Auf den ersten Blick wirkt das bereits leicht braun verfärbte, mit Gebrauchsspuren und handschriftlichen Überarbeitungen versehene 4-seitige Dokument des Ausschusses für Malerei von September 1967 unauffällig. Blickt man jedoch genauer hin, eröffnet sich eine Geschichte um den Auswahlprozess der Künstler/innen und Kunstwerke für die vierte documenta im Jahre 1968.

 

In Vorbereitung der Ausstellung gab es neben dem documenta-Rat vier Arbeitsausschüsse für die Bereiche Ambiente, Malerei, Plastik und Grafik/Objekt. Diese Arbeitsausschüsse berieten sich darüber, welche Künstler in den entsprechenden Abteilungen auf der documenta präsentiert werden sollten, und schlugen diese dem documenta Rat vor. Zunächst kommissarischer Vorsitzender und später vollwertiger Vorsitzender des Ausschusses für Malerei war Arnold Rüdlinger (1919-1967), Leiter der Kunsthalle in Basel, erkennbar dadurch, dass sein Name neben der Überschrift des Dokumentes zu finden ist. In Form einer Liste, deren Erstversion von Juni 1967 durch ein weiteres Mitglied des Ausschusses, Jean Leering (1934-2005), vorbereitet wurde, werden Namen aufgezählt; alphabetisch und nach Ländern geordnet, wie bspw. den USA, England oder Deutschland. Es handelt sich dabei um die bereits vom documenta-Rat genehmigten und die noch erneut zu diskutierenden Künstler, die in der Abteilung der Malerei auf der documenta 4 zu sehen sein sollen.

 

Das von einer Schreibmaschine gefertigte Dokument liegt hier als Abdruck einer Matrize vor, die handschriftlich mit Tinte und Filzstift ergänzt wurde. Unverkennbar sind dabei die grünen Lettern der Notizen von Arnold Bode (1900-1977).
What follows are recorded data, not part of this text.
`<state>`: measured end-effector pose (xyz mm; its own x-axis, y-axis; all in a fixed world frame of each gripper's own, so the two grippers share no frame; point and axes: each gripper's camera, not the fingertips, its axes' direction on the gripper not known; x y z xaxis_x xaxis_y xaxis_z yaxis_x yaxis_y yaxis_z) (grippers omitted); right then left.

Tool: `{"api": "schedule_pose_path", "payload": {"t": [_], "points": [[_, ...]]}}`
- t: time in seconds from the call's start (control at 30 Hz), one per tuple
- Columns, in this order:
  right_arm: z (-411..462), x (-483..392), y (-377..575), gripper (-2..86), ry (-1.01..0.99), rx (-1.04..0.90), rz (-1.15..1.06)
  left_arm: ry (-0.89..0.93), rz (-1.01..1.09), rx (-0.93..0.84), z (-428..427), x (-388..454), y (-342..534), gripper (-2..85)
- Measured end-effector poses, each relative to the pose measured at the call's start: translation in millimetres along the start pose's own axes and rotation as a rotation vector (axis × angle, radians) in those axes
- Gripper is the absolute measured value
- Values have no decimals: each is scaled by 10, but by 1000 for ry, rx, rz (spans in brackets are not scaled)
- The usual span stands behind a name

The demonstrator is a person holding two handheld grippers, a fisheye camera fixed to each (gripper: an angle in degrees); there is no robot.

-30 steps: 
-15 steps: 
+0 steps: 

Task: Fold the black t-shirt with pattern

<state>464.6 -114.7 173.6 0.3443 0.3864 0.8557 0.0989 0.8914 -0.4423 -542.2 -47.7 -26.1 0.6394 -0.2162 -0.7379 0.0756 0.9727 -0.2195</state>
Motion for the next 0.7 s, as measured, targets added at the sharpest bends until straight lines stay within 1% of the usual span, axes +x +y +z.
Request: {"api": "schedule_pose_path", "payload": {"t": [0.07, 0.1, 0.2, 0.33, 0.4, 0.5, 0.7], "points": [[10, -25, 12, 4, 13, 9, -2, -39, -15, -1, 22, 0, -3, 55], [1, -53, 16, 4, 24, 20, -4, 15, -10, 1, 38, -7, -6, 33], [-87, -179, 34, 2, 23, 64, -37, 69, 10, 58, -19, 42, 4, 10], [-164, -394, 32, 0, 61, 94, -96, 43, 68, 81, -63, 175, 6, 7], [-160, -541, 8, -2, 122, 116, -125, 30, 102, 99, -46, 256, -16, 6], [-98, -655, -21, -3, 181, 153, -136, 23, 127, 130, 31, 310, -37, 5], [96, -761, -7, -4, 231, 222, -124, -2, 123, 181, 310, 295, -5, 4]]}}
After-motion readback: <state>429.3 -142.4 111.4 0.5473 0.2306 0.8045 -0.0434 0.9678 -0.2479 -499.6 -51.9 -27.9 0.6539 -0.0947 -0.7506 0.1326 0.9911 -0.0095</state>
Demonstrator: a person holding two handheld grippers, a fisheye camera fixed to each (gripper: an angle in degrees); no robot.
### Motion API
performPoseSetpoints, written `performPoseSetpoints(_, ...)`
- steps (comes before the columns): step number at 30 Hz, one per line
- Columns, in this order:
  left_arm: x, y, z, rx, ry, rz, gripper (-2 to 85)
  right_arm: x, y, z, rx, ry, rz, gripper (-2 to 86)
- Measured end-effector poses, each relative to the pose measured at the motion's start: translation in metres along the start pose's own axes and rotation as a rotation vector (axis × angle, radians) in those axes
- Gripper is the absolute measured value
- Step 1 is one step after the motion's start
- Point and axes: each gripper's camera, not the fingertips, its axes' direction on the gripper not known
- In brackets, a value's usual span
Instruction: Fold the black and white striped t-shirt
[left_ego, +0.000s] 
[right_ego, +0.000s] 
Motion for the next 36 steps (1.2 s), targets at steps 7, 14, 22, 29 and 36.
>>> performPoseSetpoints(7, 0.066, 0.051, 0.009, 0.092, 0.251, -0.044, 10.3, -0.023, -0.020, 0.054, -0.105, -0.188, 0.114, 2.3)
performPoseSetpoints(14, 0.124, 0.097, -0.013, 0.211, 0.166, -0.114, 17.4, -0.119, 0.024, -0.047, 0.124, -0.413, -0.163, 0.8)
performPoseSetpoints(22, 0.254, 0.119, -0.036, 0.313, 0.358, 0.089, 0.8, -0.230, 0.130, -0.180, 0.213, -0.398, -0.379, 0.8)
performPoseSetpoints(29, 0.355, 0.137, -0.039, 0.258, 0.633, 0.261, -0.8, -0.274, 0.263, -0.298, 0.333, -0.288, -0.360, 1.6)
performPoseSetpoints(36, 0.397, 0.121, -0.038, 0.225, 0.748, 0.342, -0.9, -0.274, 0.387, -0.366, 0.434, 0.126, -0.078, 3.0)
Die Kürzel für die dritte und vierte documenta sowie die Zahlenkombinationen sind leicht zu erkennen. Die Bedeutung der Zahlen bleibt jedoch erst einmal rätselhaft. Vermutlich handelt es sich um eine Gegenüberstellung der bislang teilnehmenden Künstler/innen der Abteilung Malerei – documenta 3: 141 und documenta 4: 54 – und die ausgesuchten Werke – documenta 3: 695 und documenta 4: 350. Ob Bode dieser Rückgang an teilnehmenden Künstler/innen befürwortete oder ob er mit der Gegenüberstellung genau das Gegenteil ausdrücken wollte, ist anhand dieses Dokuments nicht zu erkennen.

 

Die mit blauer Tinte eingerahmten Namen, Notizen und Fragezeichen stammen allerdings nicht mehr aus der Feder von Bode. Dabei kann es sich nur um einen weiteren Teilnehmer des Treffens am 09.09.1967 handeln, der anlässlich des Zusammenkommens sich eigene Bemerkungen hinzugefügt hat. Im Protokoll zur Sitzung wird zudem festgelegt, dass diese Liste nochmals Mitte Oktober im Ausschuss diskutiert werden sollte, um das Ergebnis nachfolgend dem documenta-Rat vorzulegen. Die Künstler/innen-Liste des Arbeitsausschusses existiert im documenta archiv – neben dem vorgestellten Exemplar – noch in weiteren Kopien mit anderen handschriftlichen Notizen. In ihrer Vielfältigkeit zeigen die Dokumente deutlich, wieviel Vordiskussion bei der Auswahl von geeigneten Exponaten nötig war.